§ **TASK**:
Scan the data below for lines holding the word "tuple", and copy each line found.

§ **INPUT RECORDS**:
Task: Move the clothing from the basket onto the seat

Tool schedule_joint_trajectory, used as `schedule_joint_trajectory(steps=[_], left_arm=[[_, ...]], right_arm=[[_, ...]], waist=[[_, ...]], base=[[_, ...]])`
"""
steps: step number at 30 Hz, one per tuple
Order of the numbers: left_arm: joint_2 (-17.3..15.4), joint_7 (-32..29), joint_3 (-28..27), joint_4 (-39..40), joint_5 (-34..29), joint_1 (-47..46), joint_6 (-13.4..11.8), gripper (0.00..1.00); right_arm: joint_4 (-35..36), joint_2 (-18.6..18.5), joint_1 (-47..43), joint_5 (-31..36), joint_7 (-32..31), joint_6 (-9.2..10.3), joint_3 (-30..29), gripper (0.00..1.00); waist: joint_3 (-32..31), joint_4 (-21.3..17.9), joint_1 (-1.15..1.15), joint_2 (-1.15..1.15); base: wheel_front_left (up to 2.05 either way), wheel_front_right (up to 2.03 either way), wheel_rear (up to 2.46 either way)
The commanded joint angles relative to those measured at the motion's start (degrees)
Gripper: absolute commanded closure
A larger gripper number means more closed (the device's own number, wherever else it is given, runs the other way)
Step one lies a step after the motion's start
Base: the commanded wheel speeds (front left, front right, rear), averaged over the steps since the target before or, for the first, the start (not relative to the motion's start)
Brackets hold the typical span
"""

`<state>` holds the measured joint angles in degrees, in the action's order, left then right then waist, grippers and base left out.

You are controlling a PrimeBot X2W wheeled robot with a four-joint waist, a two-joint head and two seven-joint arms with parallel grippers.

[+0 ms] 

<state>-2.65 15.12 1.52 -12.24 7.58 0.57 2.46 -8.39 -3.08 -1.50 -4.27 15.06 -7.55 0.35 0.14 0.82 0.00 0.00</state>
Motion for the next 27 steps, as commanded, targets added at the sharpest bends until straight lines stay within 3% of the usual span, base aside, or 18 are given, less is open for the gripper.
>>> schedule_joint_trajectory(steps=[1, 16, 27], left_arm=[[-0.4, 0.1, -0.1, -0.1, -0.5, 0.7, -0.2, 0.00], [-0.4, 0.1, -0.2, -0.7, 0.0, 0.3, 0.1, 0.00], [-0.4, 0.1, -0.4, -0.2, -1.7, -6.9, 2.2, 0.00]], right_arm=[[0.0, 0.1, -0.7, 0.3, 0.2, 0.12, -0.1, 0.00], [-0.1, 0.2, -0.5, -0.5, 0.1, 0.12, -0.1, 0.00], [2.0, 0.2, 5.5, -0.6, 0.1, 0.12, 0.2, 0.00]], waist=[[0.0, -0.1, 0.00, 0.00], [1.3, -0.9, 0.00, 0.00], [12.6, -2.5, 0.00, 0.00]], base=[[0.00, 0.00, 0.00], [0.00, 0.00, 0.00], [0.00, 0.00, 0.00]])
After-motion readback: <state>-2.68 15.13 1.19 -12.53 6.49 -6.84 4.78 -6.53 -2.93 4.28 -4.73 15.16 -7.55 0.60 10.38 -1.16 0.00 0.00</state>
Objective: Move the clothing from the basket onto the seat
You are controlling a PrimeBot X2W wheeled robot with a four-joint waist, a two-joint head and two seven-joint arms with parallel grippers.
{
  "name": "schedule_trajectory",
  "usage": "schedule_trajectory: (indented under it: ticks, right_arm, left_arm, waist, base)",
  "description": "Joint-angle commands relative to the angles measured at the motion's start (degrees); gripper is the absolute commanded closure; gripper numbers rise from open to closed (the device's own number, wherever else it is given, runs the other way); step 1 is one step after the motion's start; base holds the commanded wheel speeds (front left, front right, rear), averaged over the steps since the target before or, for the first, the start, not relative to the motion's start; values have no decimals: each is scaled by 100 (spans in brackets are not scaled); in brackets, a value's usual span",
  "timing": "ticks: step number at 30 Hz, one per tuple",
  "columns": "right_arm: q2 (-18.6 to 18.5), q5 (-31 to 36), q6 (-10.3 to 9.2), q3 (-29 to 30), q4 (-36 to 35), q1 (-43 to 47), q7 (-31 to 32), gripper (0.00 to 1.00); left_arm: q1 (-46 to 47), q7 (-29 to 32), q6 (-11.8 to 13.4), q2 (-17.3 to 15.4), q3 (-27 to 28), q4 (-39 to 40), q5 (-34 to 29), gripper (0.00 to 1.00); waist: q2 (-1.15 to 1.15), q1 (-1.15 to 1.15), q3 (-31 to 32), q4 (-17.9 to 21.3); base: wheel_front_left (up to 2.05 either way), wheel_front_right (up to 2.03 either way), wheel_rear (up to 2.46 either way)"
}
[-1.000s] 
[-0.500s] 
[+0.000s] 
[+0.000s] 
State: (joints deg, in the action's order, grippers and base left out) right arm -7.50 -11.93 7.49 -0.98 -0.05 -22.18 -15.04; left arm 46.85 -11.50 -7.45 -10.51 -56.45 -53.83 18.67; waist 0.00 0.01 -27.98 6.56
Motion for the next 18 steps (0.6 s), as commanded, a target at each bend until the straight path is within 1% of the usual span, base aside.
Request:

§ **RESULT FOR THIS EXERCISE**:
steps: step number at 30 Hz, one per tuple
  "timing": "ticks: step number at 30 Hz, one per tuple",

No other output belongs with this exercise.